China's Salvation Army
Homegrown charities are springing up to deal with the problems of disaster and deprivation
By NISID HAJARI
For weeks, an army has striven mightily to fend off the floodwaters of an angry Yangtze River. Thousands of soldiers from the People's Liberation Army--joined at the dikes by countless villagers--have filled sandbags, evacuated homes, retrieved the dead. At one point, when the rising waters raced toward the central Chinese city of Wuhan, some nearby hamlets even volunteered to have their lands buried under the current if the sacrifice would save the larger town.
Charity is clearly not a foreign concept to China, but charitable organizations are. After decades of communist rule, Chinese are used to letting the government take care of disaster relief, as well as social needs generally. But now home-grown charities are trying to tackle China's considerable social problems. Recently Chinese TV viewers were treated to a first--a telethon, cosponsored by the Chinese Charity Foundation (CCF) and the China Red Cross Society, to raise funds for this year's flood victims. The three and a half-hour broadcast brought in an astounding $72 million in donations from individuals and large institutions like the PLA, and that's only the tip of the iceberg. Founded in 1994, the CCF now has 72 branches that undertake everything from building water tanks in arid Gansu province to arranging corrective surgery for children with harelips and cleft palates. "Disasters come one after another, and China is so big," laments Yan Mingfu, CCF's founder. "There are too many things that need to be done."

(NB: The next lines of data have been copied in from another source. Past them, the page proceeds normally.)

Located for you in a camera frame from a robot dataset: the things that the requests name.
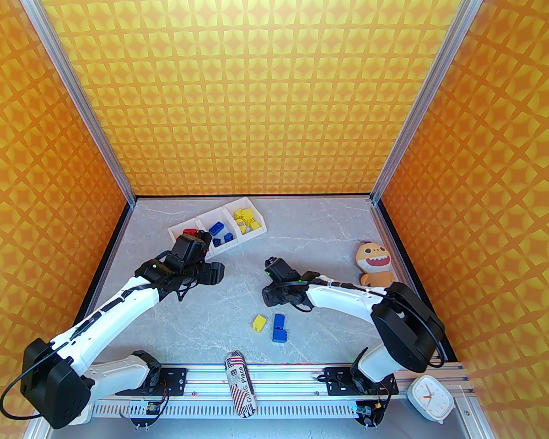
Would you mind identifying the black table edge strip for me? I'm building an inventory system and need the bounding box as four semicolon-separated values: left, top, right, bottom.
376;198;458;364
75;202;135;319

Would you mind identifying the orange shark plush toy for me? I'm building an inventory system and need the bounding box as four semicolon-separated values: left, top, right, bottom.
355;241;398;288

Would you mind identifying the rolled printed striped pouch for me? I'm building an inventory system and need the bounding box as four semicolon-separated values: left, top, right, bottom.
224;350;258;418

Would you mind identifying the small circuit board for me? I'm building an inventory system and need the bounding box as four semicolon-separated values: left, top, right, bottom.
355;402;385;428
137;401;163;428

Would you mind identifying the white analog clock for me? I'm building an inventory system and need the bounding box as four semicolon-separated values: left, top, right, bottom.
407;375;457;425

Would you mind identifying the aluminium front rail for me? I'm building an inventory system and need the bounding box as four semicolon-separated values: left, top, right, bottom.
89;362;474;401

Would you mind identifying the white slotted cable duct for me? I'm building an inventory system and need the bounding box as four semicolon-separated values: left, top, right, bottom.
91;398;479;422

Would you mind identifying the aluminium corner post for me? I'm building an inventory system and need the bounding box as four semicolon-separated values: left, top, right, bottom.
370;0;485;204
5;0;137;205

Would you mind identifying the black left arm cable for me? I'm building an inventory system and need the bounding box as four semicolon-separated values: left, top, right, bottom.
0;372;44;420

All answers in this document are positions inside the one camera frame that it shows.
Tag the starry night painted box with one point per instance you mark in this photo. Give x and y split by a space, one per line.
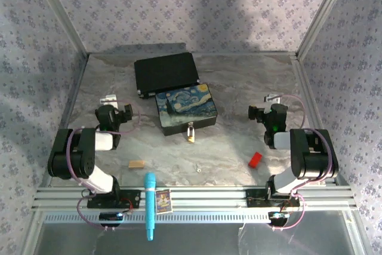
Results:
186 108

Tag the brass padlock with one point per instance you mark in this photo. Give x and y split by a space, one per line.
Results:
191 134

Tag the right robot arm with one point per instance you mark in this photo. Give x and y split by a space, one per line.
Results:
313 156

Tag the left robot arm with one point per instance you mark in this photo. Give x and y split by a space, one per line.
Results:
71 156

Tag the red block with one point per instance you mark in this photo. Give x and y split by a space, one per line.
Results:
255 159

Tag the small wooden block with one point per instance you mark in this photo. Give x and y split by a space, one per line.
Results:
136 164

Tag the black hard case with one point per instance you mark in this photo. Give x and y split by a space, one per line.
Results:
165 73

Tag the small electronics board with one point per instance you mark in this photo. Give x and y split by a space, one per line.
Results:
278 217
112 217

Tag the blue marker pen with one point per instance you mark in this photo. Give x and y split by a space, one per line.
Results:
149 204

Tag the small picture card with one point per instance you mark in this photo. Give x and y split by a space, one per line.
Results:
163 201

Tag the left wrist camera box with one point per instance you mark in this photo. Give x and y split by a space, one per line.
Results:
127 112

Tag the aluminium side rail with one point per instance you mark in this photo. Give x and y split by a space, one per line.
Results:
67 117
313 111

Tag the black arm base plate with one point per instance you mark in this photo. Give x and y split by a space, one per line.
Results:
256 199
131 199

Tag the aluminium frame post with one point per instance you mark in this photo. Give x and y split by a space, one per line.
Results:
61 13
323 13

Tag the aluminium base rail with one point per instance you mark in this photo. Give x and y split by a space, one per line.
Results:
209 198

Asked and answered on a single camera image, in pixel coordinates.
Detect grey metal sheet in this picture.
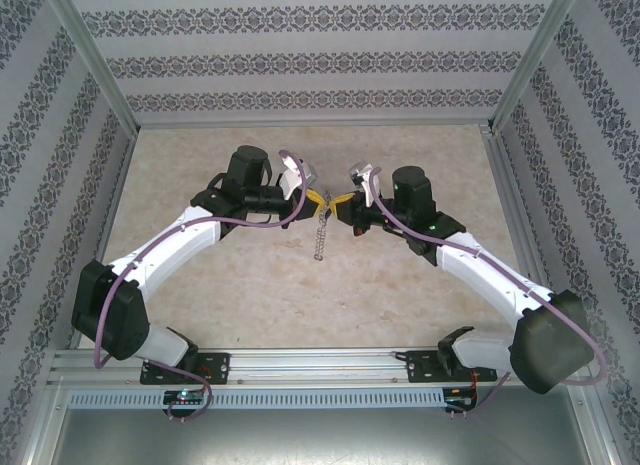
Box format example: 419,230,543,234
49,407,591,465

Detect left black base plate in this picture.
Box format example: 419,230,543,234
138,351,232,386

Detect aluminium back rail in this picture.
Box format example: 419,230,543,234
134,117,496,129

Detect aluminium side rail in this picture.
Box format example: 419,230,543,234
482,124,569,344
69,129,139,349

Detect right aluminium side rail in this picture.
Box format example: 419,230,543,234
482,124,569,344

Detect left aluminium frame post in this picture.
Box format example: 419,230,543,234
42,0,141,131

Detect slotted grey cable duct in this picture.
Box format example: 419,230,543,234
66,387,446,409

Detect aluminium frame post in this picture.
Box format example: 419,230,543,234
42,0,141,131
487,0,586,134

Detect aluminium mounting rail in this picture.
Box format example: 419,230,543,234
47,347,589,386

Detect right small circuit board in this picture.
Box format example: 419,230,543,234
444,387,479,409

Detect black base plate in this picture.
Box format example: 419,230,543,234
138,351,232,386
404,348,499,385

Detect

This year in particular has provided much work for Yan's organization. Flood damage has been estimated at $24 billion, and that figure is likely to rise. Already 14 million people have been displaced, and many will join the 65 million Chinese who already live below the poverty line (which Beijing sets at a yearly income of $72). According to a 1997 United Nations report, a shocking 97% of rural folk lack access to adequate sanitation; nearly a third do not have enough drinking water. Only about 15 million peasants have been raised out of those dire circumstances in the past three years. Yet Beijing, which has pledged to eliminate absolute poverty by 2000, is spending only about $3.8 billion this year on poverty relief.
Yan, 67, saw the result of that contradiction first-hand when he served in the Ministry of Civil Affairs in the early 1990s. "There was no water, no food and no schools for kids in mountainous areas of Guizhou," he recalls of a trip to China's most threadbare province. To build more schools, orphanages and hospitals, officials had to beg for funding from the tight-fisted Ministry of Finance. Yan chose a different tactic, taking $1.6 million in donations and building up the CCF as an extra-governmental force. Staffed mostly by volunteers--including several other retired bureaucrats--the organization now survives on donations that total just over $4.8 million a year. Most of that comes from state companies and wealthy overseas Chinese. Even foreign multinationals have contributed: Exxon donated more than $250,000 to a CCF project funding surgery for children.